A lot of filmmakers get their start playing with dolls. Like clay figurines and puppets, dolls can be cheaply animated, and if they complain about the workload, they generally do it behind the director’s back.
One such director is John R. Leonetti, a long-time cinematographer whose first gig was on the killer-doll sequel “Child’s Play 3.” He was also the cameraman for “The Conjuring,” the 2013 hit directed by doll aficionado James Wan (“Saw”). Leonetti now steps into the director’s chair for “Annabelle,” which is being promoted as a prequel/spinoff to “The Conjuring” because it’s built around a diabolical doll that had a cameo in that film.
“The Conjuring” was hailed as a retro horror flick. It relied on creaking floorboards and peekaboo poltergeists instead of pricey special effects. Similarly, “Annabelle” is set in the early ’70s, priming us for an old-school experience. Unfortunately, that school seems to be the Mail Order Film Academy, from which everyone involved seems to have dropped out.

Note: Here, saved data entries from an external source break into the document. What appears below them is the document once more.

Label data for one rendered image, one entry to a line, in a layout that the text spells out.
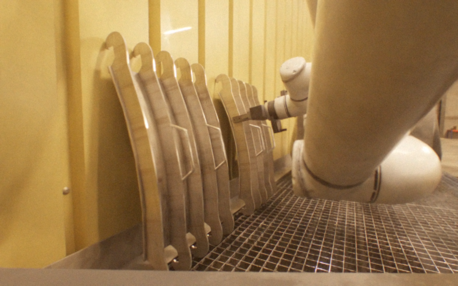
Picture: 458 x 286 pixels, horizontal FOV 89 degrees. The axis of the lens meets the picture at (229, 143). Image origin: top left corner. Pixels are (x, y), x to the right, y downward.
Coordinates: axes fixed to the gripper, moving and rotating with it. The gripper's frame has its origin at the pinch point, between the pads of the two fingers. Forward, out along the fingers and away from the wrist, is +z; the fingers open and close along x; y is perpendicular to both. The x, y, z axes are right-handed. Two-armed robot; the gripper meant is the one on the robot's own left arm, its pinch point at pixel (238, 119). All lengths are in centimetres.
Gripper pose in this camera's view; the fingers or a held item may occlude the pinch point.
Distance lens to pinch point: 99.6
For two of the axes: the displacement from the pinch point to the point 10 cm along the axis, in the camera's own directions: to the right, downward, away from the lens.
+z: -8.7, 1.8, 4.7
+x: -4.6, 0.7, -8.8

The year is 1970 in Southern California, where the black-and-white TV in the Form house is filled with news about the Manson cult. Mia (Annabelle Wallis, no relation to the namesake doll and even less expressive) awaits the birth of her first child while husband John (soap-opera-trained Ward Horton) finishes med school. For no earthly reason, John gifts Mia with the most hideous porcelain doll imaginable, to complete her collection.
Soon the kindly couple next door are murdered by their crazed hippie daughter Annabelle. She then races into the Form’s house and slits her own throat while clutching the doll. Naturally, the doll evolves into a silent-but-spooky nuisance, forcing Jim to throw it in the trash while the couple move to an apartment in Pasadena.
But the doll must have a bus pass, because it follows the family across town and (preposterously) is allowed to stay and make mischief while Mia seeks advice from a priest (Tony Amendola) and the owner of an occult bookstore (Alfre Woodard).
With a pregnant protagonist called Mia (as in Farrow), an apartment-dwelling demon goat and references to the murdered Sharon Tate, “Annabelle” is so lazily coat-tailing on Roman Polanski, they should have called it “Rosemary’s Barbie.”